**WHAT YOU WILL DO**
Beginning with the first line below, please restate each line exactly, down to and including the line containing "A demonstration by".

**STORED DATA**
——————
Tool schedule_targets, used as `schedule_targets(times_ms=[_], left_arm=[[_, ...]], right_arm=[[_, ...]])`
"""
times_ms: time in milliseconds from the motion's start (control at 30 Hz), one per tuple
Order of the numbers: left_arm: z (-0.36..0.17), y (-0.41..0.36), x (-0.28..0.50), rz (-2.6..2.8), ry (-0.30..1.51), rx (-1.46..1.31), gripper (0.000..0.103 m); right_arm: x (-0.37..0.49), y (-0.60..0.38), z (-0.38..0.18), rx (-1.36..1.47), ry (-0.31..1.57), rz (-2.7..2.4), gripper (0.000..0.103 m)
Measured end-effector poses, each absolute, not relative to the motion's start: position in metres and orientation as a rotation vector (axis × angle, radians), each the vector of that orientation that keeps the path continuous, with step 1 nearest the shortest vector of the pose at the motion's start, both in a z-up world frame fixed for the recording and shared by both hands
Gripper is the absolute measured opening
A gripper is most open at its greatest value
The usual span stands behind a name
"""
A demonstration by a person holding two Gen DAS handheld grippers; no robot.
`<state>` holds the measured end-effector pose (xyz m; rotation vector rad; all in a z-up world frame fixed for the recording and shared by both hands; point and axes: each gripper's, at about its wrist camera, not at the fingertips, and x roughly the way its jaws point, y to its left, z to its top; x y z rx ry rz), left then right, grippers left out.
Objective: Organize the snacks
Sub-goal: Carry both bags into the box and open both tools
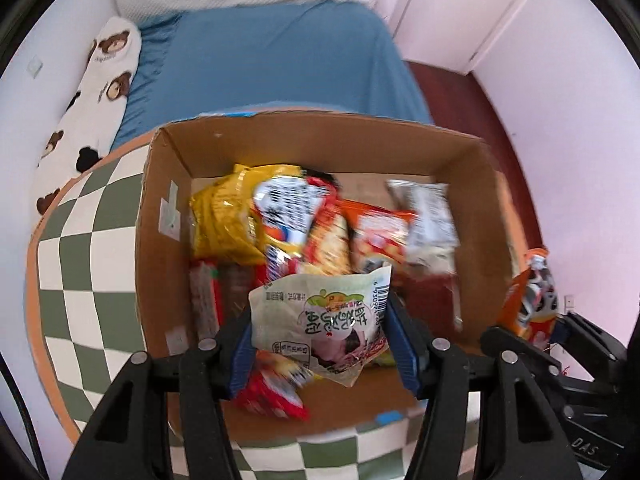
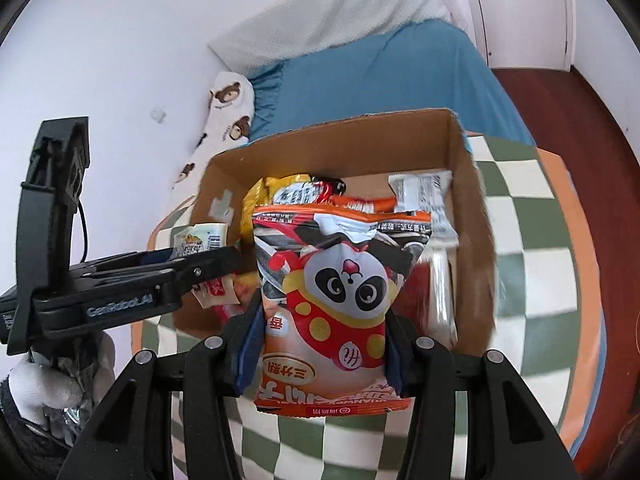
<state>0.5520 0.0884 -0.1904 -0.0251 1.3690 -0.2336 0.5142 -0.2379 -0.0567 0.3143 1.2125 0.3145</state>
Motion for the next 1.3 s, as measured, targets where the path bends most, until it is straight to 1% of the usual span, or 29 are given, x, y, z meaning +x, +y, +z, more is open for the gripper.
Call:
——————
**EXERCISE SOLUTION**
Tool schedule_targets, used as `schedule_targets(times_ms=[_], left_arm=[[_, ...]], right_arm=[[_, ...]])`
"""
times_ms: time in milliseconds from the motion's start (control at 30 Hz), one per tuple
Order of the numbers: left_arm: z (-0.36..0.17), y (-0.41..0.36), x (-0.28..0.50), rz (-2.6..2.8), ry (-0.30..1.51), rx (-1.46..1.31), gripper (0.000..0.103 m); right_arm: x (-0.37..0.49), y (-0.60..0.38), z (-0.38..0.18), rx (-1.36..1.47), ry (-0.31..1.57), rz (-2.7..2.4), gripper (0.000..0.103 m)
Measured end-effector poses, each absolute, not relative to the motion's start: position in metres and orientation as a rotation vector (axis × angle, radians), each the vector of that orientation that keeps the path continuous, with step 1 nearest the shortest vector of the pose at the motion's start, both in a z-up world frame fixed for the recording and shared by both hands
Gripper is the absolute measured opening
A gripper is most open at its greatest value
The usual span stands behind a name
"""
A demonstration by a person holding two Gen DAS handheld grippers; no robot.

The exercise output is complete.